• PROVIDED RECORDS
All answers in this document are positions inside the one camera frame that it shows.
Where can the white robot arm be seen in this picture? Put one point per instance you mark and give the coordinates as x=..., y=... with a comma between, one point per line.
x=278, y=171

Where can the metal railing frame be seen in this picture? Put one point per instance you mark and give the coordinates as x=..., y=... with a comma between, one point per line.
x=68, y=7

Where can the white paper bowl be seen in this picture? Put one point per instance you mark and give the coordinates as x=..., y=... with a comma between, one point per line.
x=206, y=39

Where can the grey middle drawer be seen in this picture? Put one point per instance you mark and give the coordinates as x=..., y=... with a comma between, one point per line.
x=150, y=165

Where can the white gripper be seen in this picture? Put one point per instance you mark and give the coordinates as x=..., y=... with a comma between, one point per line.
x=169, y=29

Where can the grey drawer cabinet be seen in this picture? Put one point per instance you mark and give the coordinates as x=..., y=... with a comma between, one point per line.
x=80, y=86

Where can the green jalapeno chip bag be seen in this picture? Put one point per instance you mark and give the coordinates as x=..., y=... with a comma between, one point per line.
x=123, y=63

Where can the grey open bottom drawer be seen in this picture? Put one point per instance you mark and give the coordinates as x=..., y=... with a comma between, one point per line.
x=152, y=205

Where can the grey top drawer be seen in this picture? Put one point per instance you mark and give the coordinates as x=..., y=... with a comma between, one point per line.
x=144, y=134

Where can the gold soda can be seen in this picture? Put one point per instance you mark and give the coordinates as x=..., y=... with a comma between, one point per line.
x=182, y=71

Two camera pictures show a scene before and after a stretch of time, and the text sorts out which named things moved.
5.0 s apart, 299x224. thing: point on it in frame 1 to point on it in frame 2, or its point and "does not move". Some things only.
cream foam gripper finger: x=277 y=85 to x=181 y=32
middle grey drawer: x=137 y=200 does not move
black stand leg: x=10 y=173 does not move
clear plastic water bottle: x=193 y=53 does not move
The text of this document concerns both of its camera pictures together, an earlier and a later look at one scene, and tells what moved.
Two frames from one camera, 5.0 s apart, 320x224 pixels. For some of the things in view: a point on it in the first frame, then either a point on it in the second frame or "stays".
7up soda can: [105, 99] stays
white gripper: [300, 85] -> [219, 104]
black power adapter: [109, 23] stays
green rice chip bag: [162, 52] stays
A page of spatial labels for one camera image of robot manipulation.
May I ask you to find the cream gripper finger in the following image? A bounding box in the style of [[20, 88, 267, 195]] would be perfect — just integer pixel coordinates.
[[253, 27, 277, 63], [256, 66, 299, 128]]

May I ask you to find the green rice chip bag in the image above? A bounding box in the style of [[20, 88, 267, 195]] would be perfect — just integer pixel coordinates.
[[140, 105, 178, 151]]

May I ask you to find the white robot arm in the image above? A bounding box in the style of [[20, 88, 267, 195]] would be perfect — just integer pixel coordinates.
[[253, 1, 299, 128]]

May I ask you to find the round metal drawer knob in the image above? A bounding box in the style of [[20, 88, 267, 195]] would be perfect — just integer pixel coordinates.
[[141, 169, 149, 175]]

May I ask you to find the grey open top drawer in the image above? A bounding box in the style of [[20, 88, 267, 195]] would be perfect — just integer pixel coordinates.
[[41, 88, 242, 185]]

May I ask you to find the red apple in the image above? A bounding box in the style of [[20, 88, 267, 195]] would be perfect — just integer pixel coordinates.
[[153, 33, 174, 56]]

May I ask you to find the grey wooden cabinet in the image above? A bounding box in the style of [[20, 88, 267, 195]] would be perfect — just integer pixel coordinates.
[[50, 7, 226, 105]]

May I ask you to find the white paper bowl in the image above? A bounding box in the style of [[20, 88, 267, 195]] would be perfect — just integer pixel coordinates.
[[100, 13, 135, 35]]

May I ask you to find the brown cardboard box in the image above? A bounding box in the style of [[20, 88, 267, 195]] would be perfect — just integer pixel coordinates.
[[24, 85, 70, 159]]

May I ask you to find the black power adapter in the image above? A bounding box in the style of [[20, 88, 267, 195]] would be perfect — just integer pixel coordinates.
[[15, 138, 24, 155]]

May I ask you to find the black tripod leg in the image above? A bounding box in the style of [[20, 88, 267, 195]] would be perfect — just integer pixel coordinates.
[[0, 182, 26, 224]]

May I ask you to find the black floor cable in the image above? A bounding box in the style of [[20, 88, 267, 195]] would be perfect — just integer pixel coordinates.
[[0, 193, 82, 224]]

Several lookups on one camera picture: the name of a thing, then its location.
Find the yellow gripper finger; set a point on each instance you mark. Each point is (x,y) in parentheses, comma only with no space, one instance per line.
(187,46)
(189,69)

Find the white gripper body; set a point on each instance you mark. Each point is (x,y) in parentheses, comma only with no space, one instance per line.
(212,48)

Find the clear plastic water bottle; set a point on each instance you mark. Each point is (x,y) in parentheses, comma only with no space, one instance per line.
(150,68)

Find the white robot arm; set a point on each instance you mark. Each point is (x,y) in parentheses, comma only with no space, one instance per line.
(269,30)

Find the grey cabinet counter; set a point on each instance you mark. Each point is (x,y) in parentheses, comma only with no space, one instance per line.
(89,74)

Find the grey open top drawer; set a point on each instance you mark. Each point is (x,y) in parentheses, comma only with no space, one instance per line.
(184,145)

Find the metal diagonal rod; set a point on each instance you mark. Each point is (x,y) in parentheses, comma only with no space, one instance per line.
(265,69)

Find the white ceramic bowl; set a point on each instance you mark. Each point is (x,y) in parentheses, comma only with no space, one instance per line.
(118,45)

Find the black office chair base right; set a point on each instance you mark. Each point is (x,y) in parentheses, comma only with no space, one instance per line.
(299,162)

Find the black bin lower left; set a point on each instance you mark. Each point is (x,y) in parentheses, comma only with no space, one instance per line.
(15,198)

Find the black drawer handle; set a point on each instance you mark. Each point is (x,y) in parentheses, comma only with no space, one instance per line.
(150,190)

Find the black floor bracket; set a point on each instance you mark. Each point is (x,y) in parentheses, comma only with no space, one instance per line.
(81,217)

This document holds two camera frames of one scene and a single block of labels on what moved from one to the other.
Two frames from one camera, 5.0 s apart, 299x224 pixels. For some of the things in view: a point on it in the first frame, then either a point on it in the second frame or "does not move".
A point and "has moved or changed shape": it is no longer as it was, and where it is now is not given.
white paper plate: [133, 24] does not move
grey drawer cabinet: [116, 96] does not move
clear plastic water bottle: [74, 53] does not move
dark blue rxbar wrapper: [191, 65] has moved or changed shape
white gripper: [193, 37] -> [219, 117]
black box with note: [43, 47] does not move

• ASSIGNED TASK
Write out each line above with the word "pixels".

• REPLY TO THE EXERCISE
Two frames from one camera, 5.0 s apart, 320x224 pixels. For some of the things in view: a point on it in the first frame, then either a point on it in the second frame or "stays".
Two frames from one camera, 5.0 s apart, 299x224 pixels. For some of the things in view: a point on it in the first frame, then either a point on it in the second frame or "does not move".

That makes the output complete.